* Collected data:
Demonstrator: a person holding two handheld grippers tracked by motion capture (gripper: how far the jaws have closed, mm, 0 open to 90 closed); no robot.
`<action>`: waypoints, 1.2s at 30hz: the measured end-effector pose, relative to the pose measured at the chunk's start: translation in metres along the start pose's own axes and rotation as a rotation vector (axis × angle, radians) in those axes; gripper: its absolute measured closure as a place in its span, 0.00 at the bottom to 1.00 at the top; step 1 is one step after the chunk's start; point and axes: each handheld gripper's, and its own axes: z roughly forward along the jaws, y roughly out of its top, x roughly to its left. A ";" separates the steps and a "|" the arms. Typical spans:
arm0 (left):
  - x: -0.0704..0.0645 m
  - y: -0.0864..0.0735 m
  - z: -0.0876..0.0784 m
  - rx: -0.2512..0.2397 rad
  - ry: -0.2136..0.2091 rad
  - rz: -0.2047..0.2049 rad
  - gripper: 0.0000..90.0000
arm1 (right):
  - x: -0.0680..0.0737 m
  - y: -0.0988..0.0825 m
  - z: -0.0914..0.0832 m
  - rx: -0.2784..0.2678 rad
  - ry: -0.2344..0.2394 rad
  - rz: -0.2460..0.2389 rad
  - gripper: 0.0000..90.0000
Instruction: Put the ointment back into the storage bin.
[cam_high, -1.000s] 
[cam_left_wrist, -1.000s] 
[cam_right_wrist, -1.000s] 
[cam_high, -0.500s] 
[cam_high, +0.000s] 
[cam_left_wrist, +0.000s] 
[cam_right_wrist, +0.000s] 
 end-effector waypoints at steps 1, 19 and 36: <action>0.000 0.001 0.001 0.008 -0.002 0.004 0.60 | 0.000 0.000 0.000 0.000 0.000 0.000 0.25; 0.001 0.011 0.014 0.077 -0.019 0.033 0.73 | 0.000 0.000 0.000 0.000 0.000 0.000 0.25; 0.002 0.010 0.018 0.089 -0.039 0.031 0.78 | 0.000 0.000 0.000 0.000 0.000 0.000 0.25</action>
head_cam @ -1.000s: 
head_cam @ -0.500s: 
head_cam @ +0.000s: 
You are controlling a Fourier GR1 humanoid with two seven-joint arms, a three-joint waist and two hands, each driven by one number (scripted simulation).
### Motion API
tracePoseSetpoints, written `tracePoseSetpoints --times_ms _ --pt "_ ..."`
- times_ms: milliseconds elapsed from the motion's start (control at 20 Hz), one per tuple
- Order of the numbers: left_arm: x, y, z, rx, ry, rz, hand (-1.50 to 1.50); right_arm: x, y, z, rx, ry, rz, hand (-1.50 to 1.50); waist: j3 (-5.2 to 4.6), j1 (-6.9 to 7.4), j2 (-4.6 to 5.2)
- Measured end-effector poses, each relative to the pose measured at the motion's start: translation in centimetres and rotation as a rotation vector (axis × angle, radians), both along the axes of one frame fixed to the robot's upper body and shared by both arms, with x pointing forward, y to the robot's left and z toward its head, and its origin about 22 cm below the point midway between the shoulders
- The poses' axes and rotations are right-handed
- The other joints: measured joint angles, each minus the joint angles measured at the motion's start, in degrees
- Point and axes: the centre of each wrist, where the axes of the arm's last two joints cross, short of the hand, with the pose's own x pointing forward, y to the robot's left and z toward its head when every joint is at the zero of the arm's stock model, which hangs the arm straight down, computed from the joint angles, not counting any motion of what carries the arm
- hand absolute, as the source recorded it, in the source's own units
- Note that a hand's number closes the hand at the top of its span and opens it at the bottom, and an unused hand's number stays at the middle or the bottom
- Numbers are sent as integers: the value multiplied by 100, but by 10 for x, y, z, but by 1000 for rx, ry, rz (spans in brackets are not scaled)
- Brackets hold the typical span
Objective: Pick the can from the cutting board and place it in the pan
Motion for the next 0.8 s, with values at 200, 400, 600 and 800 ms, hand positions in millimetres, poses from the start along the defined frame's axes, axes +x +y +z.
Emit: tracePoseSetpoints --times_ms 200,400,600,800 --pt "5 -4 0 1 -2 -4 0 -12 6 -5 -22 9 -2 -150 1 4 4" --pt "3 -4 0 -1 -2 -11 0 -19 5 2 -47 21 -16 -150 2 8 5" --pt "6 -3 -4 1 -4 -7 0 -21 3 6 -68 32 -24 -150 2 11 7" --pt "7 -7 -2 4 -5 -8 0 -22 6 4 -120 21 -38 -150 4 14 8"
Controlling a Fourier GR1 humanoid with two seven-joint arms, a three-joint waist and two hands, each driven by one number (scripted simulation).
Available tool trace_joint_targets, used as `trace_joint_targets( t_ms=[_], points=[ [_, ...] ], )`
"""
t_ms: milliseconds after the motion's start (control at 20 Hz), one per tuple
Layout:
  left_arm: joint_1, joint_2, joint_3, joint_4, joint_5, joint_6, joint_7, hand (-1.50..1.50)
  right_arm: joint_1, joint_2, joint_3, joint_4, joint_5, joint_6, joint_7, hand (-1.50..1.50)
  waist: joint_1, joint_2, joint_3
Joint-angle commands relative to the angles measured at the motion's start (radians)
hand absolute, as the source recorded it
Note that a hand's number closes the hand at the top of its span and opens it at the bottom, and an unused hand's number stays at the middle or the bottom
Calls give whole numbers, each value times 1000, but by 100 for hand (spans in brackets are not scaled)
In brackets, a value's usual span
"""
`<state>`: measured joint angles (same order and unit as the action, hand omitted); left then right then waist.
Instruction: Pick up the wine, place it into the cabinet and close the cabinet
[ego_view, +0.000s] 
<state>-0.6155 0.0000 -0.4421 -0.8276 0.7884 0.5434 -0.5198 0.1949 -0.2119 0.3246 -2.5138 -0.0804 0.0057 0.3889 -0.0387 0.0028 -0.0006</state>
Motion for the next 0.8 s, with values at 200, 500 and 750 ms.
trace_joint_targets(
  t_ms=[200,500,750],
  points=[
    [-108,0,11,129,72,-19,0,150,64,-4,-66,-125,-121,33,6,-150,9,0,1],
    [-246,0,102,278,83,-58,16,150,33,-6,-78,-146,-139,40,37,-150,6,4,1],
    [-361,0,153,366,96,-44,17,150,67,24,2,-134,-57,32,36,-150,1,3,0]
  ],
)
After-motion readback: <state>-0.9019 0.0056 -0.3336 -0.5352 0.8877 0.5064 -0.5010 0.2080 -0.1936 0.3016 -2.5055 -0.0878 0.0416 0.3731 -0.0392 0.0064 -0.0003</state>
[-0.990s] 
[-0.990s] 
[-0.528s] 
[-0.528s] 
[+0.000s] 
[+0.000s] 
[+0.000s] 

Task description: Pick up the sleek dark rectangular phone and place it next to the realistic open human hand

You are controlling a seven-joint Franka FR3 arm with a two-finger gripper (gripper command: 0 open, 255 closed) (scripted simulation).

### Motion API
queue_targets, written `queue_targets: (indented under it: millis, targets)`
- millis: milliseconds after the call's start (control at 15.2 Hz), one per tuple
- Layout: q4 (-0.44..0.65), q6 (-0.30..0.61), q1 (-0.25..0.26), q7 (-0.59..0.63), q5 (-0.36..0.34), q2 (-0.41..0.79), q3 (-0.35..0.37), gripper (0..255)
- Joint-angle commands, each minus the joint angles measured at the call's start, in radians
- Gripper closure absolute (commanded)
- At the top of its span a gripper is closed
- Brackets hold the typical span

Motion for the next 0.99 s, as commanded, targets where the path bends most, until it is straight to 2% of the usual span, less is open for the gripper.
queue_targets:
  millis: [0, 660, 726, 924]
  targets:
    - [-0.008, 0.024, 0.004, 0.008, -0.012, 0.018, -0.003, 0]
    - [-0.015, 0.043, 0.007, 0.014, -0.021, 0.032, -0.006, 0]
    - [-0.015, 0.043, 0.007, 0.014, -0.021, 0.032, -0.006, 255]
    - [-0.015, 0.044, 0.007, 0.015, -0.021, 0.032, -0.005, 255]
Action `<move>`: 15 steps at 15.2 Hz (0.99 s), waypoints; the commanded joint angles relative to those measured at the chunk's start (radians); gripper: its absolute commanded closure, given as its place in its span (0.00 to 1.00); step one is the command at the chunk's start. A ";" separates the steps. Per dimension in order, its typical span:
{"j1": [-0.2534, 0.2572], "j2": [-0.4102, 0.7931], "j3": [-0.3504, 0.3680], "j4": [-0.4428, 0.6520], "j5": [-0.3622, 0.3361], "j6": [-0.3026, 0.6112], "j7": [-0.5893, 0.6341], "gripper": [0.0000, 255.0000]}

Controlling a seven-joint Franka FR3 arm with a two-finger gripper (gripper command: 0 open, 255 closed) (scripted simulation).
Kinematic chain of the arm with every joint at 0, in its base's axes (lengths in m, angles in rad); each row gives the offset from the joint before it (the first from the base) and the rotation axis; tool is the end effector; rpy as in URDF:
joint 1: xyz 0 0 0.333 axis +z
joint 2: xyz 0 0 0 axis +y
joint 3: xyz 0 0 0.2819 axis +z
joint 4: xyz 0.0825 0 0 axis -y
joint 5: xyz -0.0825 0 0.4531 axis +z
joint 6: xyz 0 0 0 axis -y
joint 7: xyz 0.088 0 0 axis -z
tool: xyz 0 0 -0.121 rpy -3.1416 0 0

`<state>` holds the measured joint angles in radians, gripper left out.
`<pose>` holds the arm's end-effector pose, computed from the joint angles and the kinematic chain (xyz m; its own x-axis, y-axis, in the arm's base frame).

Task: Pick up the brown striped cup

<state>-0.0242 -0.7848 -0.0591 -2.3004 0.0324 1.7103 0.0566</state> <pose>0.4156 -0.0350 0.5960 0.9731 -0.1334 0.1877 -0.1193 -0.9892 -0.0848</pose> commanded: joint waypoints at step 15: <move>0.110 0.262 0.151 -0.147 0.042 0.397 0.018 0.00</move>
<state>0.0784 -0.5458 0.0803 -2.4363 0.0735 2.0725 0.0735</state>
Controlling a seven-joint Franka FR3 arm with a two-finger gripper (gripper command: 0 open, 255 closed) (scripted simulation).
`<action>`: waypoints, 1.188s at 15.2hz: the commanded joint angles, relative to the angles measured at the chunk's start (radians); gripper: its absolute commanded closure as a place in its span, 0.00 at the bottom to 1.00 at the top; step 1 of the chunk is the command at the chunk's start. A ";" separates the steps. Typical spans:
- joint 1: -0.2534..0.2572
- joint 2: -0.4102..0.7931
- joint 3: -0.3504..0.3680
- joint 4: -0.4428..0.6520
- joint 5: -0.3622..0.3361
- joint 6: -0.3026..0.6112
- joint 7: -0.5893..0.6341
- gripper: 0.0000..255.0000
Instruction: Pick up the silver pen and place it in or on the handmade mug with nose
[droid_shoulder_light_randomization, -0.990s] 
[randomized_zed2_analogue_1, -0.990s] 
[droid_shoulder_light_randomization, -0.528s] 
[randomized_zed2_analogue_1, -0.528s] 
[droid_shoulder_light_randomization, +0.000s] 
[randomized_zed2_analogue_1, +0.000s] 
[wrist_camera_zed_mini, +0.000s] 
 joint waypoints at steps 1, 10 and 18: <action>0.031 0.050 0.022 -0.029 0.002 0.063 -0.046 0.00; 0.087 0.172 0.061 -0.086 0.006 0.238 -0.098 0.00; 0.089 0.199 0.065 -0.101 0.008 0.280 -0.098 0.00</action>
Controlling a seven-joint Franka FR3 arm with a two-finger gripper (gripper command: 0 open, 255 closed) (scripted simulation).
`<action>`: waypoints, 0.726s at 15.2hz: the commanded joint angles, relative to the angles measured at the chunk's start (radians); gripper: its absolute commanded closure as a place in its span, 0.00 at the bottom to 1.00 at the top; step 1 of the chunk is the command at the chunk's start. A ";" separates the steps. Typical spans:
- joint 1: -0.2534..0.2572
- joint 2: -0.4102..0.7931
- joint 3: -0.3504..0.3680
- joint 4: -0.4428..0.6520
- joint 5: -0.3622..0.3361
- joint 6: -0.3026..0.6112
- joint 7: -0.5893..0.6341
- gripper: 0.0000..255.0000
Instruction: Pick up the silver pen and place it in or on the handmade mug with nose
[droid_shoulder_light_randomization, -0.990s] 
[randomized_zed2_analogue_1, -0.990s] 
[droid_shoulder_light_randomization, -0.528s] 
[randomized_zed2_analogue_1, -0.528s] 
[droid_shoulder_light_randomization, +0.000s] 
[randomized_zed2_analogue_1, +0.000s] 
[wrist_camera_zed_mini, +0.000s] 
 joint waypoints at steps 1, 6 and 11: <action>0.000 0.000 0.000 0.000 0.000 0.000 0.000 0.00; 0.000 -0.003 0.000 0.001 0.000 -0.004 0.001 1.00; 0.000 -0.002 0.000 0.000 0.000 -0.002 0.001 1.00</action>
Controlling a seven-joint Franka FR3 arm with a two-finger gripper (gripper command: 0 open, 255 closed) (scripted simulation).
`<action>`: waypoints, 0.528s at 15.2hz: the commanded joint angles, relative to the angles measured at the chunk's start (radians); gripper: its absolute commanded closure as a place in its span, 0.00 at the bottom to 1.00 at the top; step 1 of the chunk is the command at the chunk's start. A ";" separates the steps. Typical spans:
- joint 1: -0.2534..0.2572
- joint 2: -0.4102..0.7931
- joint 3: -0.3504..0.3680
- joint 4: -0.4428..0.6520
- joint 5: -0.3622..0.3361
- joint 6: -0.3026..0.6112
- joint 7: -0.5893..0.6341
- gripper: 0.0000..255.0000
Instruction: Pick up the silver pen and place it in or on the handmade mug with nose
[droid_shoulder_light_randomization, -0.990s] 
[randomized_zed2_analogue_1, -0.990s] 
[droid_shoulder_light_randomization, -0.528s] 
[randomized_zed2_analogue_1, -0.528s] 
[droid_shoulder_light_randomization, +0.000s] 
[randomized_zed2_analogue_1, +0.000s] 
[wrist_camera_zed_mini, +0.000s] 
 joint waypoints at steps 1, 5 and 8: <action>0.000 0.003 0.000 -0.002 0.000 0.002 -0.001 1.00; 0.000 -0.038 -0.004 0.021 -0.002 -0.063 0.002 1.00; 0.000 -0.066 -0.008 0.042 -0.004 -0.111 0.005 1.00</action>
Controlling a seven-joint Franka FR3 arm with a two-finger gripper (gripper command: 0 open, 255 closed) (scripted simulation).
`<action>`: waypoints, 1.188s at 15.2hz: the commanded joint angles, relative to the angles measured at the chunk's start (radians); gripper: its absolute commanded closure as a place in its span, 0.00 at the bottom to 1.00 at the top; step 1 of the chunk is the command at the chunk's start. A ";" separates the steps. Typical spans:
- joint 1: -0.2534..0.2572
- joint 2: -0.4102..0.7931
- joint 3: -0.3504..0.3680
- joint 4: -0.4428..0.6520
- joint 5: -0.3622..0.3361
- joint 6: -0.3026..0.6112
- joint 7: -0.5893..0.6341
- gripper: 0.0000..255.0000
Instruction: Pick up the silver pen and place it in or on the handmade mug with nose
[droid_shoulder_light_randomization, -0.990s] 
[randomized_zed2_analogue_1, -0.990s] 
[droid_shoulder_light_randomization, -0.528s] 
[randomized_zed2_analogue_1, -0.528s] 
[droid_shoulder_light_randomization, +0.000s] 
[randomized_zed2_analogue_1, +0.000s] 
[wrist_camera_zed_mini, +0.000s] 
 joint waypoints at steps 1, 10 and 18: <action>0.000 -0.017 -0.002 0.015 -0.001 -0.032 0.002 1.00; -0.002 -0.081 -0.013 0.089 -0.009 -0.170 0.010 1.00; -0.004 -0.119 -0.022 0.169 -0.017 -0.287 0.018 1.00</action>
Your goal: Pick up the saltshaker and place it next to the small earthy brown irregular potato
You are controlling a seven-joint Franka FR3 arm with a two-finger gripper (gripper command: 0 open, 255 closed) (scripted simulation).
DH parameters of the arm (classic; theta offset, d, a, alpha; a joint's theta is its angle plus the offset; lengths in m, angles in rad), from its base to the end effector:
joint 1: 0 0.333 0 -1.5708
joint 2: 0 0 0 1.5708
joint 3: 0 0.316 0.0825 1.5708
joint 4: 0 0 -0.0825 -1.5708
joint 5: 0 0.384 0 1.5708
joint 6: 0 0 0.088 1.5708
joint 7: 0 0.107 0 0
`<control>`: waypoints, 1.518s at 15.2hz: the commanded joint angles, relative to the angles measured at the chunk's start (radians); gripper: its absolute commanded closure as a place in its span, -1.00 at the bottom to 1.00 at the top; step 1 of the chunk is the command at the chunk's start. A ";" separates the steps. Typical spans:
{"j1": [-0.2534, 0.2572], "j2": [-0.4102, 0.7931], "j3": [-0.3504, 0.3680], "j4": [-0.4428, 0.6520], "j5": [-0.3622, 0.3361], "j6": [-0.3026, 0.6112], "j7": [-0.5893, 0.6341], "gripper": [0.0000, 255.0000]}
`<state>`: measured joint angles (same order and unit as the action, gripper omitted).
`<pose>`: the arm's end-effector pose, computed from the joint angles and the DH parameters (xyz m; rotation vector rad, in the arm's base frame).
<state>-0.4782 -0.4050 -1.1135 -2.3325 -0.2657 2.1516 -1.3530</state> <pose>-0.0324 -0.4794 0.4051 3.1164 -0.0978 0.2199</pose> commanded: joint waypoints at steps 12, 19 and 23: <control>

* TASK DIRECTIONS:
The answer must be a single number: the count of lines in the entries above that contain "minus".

* EXERCISE RESPONSE:
2